The result of this waiting game is a death of a thousand cuts. Investors keep betting that the soothing talk is nonsense. Spreads widen, the crisis grows and measures that might have been sufficient six months before become inadequate. It’s a rolling cascade of concessions, never sufficient to stop the contagion.
To state the obvious: Attempts to avoid the pain of restructuring just make it worse in the end. That’s why many analysts now question the survival of the euro zone itself. Without a central pain dispenser in the form of a binding common fiscal policy, a common currency may be impossible.
What’s the lesson for the United States as President Obama and the Republicans maneuver for position on the budget fight — with the clock ticking toward an early July deadline for raising the debt ceiling? You wouldn’t know the answer by watching Obama bantering last week with Facebook chief executive Mark Zuckerberg, as if this were just a problem of assembling enough “friends.” No, it’s about pain — and how to share it in a way that’s fair and also acceptable to retro-populist Republicans.

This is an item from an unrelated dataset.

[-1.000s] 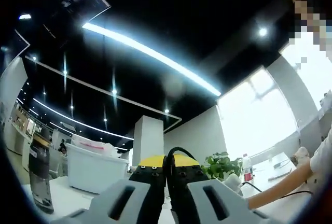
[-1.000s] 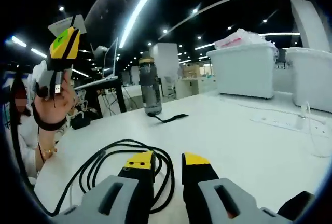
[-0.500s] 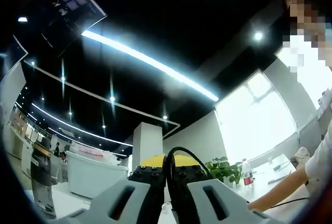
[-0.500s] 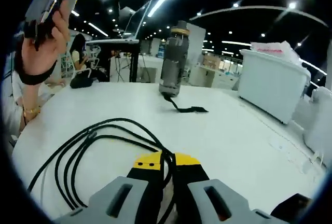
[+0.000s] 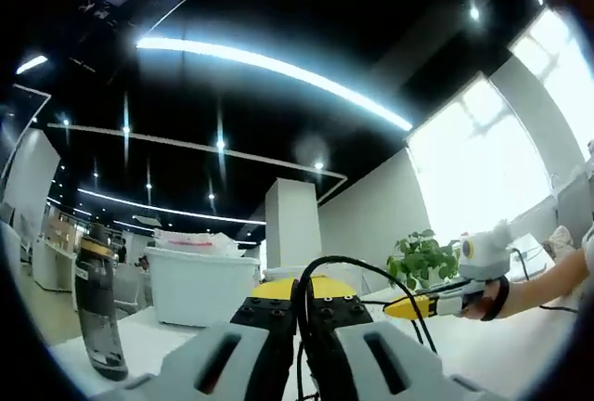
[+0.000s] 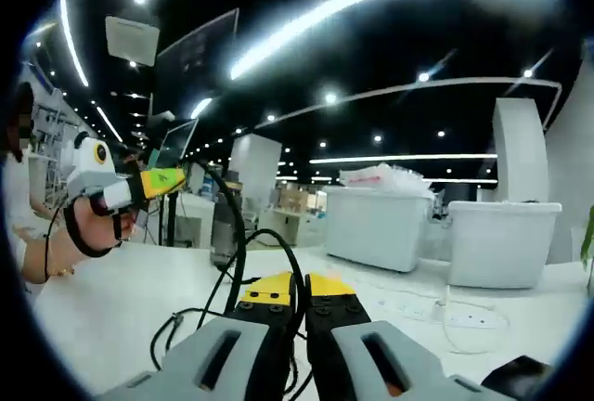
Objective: Coil the Type-C to USB data cable on the desktop and secure it with Velcro straps.
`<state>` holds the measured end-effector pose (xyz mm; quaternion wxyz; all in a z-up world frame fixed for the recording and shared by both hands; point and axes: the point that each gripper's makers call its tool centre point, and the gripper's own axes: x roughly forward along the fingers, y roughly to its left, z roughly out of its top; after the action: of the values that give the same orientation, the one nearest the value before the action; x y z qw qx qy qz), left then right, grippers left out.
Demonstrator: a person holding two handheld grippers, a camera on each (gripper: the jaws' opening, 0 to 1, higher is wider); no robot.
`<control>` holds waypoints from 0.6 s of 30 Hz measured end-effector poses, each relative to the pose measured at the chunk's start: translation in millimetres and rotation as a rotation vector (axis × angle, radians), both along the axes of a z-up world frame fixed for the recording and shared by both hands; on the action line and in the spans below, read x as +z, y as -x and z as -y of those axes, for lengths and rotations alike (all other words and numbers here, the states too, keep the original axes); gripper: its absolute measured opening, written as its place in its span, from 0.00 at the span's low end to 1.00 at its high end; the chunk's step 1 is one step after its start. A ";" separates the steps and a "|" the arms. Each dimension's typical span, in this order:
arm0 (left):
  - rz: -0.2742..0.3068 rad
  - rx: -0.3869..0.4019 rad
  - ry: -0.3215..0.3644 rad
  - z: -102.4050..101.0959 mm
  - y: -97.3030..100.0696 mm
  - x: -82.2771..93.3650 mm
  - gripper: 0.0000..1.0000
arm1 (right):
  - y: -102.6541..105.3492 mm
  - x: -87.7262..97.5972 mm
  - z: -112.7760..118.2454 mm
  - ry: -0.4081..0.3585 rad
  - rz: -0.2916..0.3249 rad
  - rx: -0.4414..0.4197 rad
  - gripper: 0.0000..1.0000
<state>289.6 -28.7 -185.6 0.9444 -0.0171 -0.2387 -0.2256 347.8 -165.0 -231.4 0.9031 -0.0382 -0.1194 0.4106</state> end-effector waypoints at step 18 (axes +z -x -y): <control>-0.025 0.079 -0.201 10.1 -21.3 -35.4 0.05 | 32.8 20.4 1.7 -0.114 0.038 0.071 0.03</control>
<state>310.9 -38.8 -221.0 0.9525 0.0843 -0.2033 -0.2106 315.0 -166.7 -211.0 0.8863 0.0100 -0.1611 0.4340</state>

The longer Obama waits to hammer out his budget deal, the greater the collateral damage is going to be. David Smick, a leading financial analyst, says that some foreign central bank regulators are cautioning about the risks of U.S. Treasury securities. Last Monday’s warning by Standard & Poor’s that it might cut America’s AAA bond rating will increase such concerns. Wall Street was also buffeted by rumors that a slowing China may reduce its purchases of Treasuries.

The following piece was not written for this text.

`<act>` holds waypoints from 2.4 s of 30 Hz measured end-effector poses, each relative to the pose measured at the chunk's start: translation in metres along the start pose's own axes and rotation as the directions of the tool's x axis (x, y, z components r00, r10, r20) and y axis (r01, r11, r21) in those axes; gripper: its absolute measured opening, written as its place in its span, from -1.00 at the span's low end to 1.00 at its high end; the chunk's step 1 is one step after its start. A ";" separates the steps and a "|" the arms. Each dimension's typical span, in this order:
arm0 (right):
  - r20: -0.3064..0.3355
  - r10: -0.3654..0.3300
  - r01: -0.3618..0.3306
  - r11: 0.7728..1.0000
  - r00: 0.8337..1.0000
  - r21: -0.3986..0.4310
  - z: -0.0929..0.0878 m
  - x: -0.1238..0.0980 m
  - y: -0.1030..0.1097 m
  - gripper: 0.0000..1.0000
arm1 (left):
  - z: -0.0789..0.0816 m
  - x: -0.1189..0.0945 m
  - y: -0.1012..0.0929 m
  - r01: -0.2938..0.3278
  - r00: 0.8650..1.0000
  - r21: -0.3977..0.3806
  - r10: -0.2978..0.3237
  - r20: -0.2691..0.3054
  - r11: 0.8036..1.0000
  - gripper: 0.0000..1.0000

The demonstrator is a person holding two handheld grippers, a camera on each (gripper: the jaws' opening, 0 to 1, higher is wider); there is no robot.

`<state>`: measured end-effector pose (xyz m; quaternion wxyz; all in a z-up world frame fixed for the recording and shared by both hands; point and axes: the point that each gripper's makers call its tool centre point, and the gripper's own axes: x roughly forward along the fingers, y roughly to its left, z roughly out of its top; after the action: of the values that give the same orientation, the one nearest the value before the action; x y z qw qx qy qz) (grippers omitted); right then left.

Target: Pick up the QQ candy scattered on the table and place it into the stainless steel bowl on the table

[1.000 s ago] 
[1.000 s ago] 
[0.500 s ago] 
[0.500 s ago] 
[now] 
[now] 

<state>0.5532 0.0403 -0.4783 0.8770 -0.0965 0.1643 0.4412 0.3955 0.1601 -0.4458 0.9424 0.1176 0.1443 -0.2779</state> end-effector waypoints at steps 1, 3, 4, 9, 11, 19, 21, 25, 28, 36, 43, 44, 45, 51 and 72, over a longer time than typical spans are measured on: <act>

The market jitters are the first cuts of the knife, but many more will come until Obama and the Republicans reach an agreement. In a global economy, traders who sense weakness will keep selling until they see decisive action.
“Cut your deal, get it done,” advises Smick. “Present a downward-sloping trend line that gets to a compromise endgame,” with a mix of spending cuts and revenue increases. Obama’s task is a bit like shaping an Israeli-Palestinian peace settlement: Everyone knows what the basic elements will be; the challenge is transforming these unspoken requirements into a formal deal.
What’s crazy in this budget season is the hope that you can buy some relief with just a little harsh medicine. To quote Shakespeare’s “Macbeth”: “If it were done . . . then ‘twere well it were done quickly.”